The first part of the series Ways of Seeing by John Berger
attempts to question some of the beliefs that surround traditional European
painting. It doesn’t talk about the paintings themselves but about how we,
especially in today’s world, see them. Berger claims that we see them as nobody
else did before. The process of seeing is not as natural as we normally
believe. It is actually influenced by many things such as what is around us,
past experiences, etc. Traditionally the convention of perspective was used to
look at these paintings. In other words, the eye (our perspective) was the
center of the visible world. This limited us as the human eye can only be at
one place per time. However, the invention of the camera opened up our ways of
seeing and brought irrevocably changes.
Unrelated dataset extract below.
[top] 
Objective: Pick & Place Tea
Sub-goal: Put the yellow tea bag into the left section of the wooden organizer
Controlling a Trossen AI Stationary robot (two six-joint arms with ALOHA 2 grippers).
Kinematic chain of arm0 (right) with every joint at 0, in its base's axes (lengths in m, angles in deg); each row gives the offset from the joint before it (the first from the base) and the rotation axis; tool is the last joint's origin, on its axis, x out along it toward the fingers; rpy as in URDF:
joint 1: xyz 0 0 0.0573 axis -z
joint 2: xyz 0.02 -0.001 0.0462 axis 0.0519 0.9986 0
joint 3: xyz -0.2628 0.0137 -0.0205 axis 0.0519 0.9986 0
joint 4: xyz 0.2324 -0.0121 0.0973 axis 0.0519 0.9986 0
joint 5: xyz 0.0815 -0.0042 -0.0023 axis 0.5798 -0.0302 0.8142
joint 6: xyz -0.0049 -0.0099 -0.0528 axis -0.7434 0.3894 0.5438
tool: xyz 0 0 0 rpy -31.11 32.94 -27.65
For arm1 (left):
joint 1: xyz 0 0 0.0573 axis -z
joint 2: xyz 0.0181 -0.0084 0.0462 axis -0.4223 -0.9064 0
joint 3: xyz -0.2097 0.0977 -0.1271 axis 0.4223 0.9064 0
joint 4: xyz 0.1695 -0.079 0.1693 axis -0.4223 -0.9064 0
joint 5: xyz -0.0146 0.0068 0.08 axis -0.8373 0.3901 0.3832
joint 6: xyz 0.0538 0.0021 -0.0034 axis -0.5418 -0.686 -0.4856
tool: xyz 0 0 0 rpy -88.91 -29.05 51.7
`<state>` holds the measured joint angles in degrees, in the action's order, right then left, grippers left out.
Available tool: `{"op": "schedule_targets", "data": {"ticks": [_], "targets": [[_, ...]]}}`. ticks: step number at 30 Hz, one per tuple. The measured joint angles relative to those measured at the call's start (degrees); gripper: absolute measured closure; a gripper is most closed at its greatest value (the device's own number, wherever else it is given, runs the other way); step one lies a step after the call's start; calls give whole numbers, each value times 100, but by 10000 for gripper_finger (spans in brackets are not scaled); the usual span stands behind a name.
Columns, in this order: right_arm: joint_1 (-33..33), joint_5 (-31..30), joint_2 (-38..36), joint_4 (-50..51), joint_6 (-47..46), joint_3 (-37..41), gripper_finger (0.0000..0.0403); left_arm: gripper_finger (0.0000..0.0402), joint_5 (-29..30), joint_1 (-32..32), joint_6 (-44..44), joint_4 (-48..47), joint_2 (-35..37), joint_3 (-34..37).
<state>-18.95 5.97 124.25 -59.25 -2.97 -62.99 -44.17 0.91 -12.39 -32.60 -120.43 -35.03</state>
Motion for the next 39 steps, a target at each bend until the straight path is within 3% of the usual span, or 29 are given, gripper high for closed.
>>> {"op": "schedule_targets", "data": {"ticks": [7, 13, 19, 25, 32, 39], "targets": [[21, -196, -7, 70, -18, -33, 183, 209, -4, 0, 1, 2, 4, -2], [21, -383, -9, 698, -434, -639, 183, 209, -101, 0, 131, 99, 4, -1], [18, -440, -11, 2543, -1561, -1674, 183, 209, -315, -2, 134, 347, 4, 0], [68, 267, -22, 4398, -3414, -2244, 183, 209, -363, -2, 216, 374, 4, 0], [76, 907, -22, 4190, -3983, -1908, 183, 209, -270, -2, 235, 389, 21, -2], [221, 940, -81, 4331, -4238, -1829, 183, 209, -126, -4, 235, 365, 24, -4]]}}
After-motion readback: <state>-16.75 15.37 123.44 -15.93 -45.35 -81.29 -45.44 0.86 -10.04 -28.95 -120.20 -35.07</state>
It gave us a fresh perception of the
world. The camera transformed what we see, how we see and even paintings.
Paintings
are like the human eye – they can only be in one place at a time. However, this
changed with the moment in which cameras started reproducing them. Then,
paintings became available to be seeing by many people in different places at
the same time. The reproduction of paintings not only made them lost their
uniqueness, but also it changed their meanings. When we look at them in its
original pieces we can contemplate them in its most pure experience in silence
and with its stillness. Thus, a painting’s meaning can be transformed by the
music that is present with it, by texts that come along with them and by the
camera’s movements. For instance, close ups can take subjects of the painting
out of its context giving them broader meanings. Nevertheless, this
reproduction is not in its all bad. It also made paintings more accessible.
Consequently these transformations brought by the reproduction of paintings
have both good and bad sides, it will depend on the purpose of the person who
is using the reproduction of the paintings.